View Full Version : Parsing multiline CSV fields?


barries
18-Jan-2009, 06:32 PM
Many thanks for the great tool!

It looks like a multiline CSV fields (where newlines are contained in quoted text) confuse BC3. This example gets parsed into several records by BC3, for instance, but not by OpenOffice or Excel:

this file has one row,"this
is
a
multiline
field"


Is this likely to be fixed? We deal with a number of CSV files with this property (for string localization tables, for instance), and would like to use bc3 to check for changes.

Erik
19-Jan-2009, 08:25 AM
Our latest release (3.0.13) supports multiline csv fields that do not contain the file's line ending character. By default, csv's only recognize Windows line endings (CR/LF) so CR (carriage return) or LF (line feed) alone can be contained within a field. This setting is "Recognized line ending styles" found on the "Type" page for Data Formats.

barries
14-Feb-2009, 07:44 AM
Eric,

Thanks for the reply. Yes, BC correctly parses LF and/or CR as normal characters in files using other sequences for line ends. However, that's not multi-line support because those characters are, by definition, not line ends in such files.

The reason I asked was that we use a lot of OOo and Excel spreadsheets with multiline fields and BC is far superior to those tools' "Compare Documents" features. So, a BC that correctly parsed such files like that would be useful; one which displayed them as mutliline strings (in taller rows) would be especially nice. But, no complaints, thanks for the great tool.

- Barrie

Aaron
10-Mar-2009, 05:09 PM
Hello Barries,

Is the issue you have CR/LF characters inside of strings you want recognized as part of the string, and not the final CR/LF at the end of the line? This we do not currently support. The best method to work around would be an external conversion process that converts all End of Line characters inside of "strings," as you define, and change them into another character (CR, LR, or CR/LF, whichever isn't used for the actual EoL/End Of Record character. This way, you can configure BC3 to not count that character as the EoL character in the specific data compare File Format.

barries
22-Mar-2009, 09:30 AM
That's correct, Aaron. Thanks for the reply. Is this likely to be scheduled for addition sometime?

- Barrie

Erik
23-Mar-2009, 08:02 AM
Hi Barrie,

Any idea which application(s) you use are using cr/lf's within fields? Excel 2002 only uses lf's within fields, although it does support cr/lf's. We're just trying to gauge how commonly this case might come up because it would require significant redesign to support.

Thanks,

barries
19-Nov-2009, 07:11 AM
Hi, Erik,

Sorry for the delay in responding--been busy on other things.

Applications which we and our customers use to edit .csv files (other than Excel and OpenOffice) are Gvim, emacs, visual studio, wordpad, notepad, etc.

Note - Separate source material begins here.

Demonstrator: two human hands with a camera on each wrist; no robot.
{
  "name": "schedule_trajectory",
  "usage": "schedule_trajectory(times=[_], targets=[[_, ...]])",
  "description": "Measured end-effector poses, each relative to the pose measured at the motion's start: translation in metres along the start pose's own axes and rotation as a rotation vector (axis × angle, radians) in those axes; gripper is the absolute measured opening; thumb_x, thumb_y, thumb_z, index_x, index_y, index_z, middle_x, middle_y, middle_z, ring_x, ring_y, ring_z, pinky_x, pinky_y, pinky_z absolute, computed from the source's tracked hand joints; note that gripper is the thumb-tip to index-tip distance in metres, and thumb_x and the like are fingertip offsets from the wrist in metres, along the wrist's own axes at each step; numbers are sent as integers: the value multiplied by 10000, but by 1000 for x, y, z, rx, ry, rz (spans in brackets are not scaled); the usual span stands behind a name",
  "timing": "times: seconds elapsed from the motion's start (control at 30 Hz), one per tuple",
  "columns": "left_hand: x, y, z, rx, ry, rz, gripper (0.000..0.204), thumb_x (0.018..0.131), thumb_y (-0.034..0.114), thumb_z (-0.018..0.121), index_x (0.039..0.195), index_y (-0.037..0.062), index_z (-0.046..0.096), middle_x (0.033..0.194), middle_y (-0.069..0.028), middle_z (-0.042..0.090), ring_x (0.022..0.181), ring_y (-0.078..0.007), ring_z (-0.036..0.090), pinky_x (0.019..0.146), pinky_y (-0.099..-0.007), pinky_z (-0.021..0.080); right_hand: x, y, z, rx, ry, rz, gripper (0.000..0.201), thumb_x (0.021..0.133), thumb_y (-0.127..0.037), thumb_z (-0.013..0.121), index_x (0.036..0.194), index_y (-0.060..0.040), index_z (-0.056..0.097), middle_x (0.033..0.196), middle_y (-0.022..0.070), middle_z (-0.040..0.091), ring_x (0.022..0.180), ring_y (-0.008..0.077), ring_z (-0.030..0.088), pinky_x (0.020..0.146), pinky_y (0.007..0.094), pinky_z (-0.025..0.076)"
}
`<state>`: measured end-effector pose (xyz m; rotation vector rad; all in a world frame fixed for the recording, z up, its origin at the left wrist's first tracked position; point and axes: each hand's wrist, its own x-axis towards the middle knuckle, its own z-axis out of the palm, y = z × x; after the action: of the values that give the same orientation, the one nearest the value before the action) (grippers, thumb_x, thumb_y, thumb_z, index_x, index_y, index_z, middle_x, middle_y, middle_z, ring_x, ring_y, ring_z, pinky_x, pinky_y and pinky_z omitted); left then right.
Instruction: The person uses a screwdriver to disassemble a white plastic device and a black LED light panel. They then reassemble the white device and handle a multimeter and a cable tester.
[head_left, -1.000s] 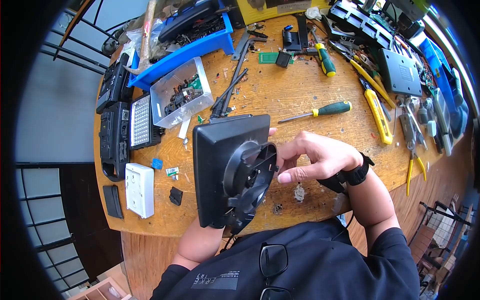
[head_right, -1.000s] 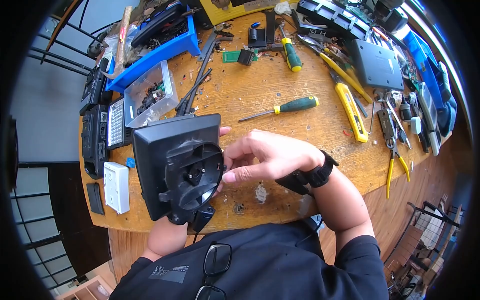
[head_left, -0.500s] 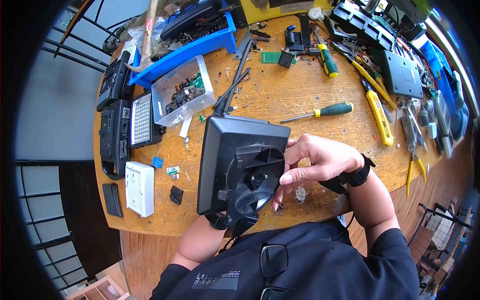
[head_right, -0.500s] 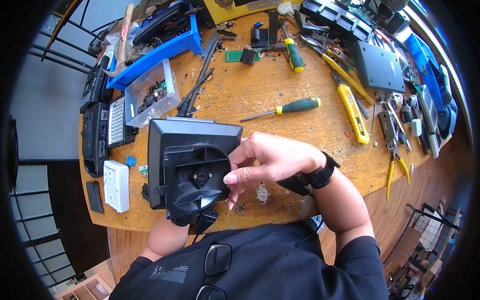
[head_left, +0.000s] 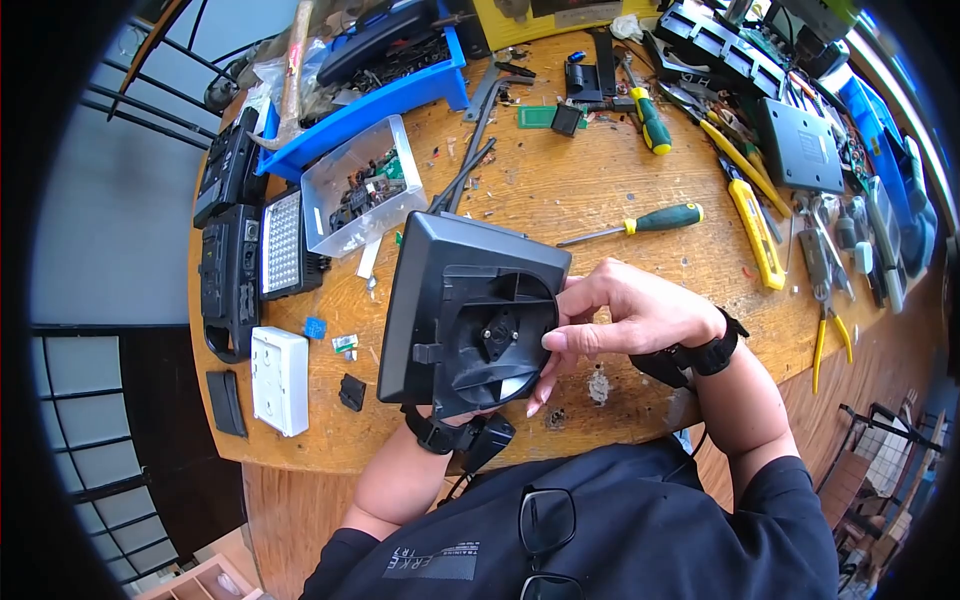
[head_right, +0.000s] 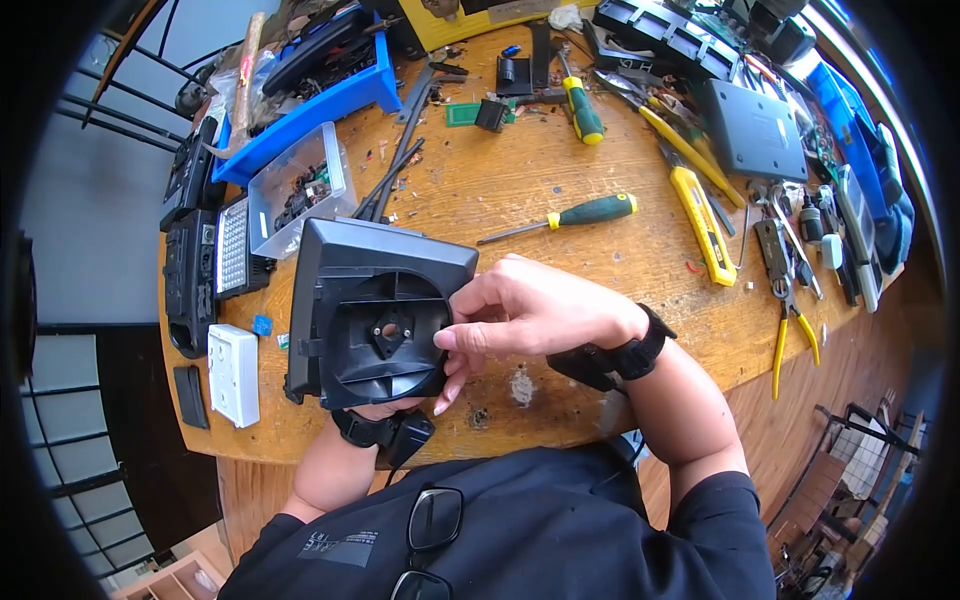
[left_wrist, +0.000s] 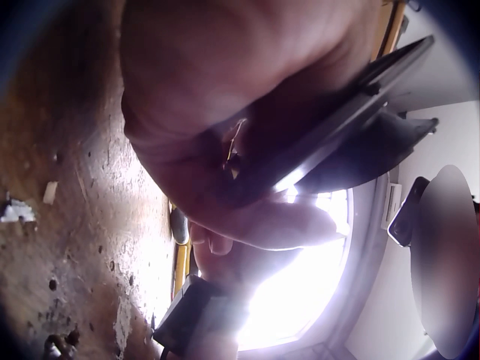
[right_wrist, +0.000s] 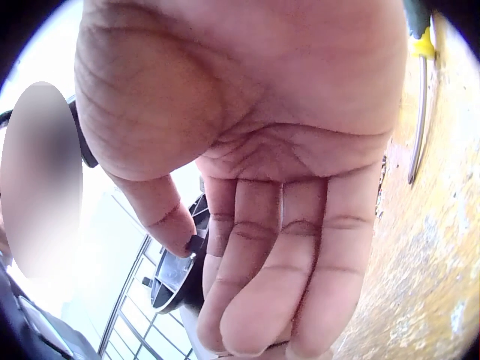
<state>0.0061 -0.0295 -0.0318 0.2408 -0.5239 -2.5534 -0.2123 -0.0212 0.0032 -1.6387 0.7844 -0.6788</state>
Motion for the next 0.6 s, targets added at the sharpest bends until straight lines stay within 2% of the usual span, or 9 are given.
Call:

On Windows, these will (often) put cr/lfs in fields.

Also, many SCMs (perforce, svn, etc) will convert lineendings onn text files when checking in & out again to be "platform local". So if you check in a .csv file on a non-Windows compatible platform, then check it out on Windows, the lineendings can be changed to be all cr/lfs, and vice versa.

Background: a lot of our CSV files are UTF-8 that the customers (and their overseas subcontractors) need to review and modify. We'd like to use BC3's data view when importing tweaks and translations...

I can see how it would be a significant redesign to move from a line-oriented CSV parser to a record-oriented CSV parser.

- Barrie

Erik
19-Nov-2009, 08:19 AM
Hi Barrie,

Support for cell data containing all kinds of line endings will be added in version 3.2.

Regards,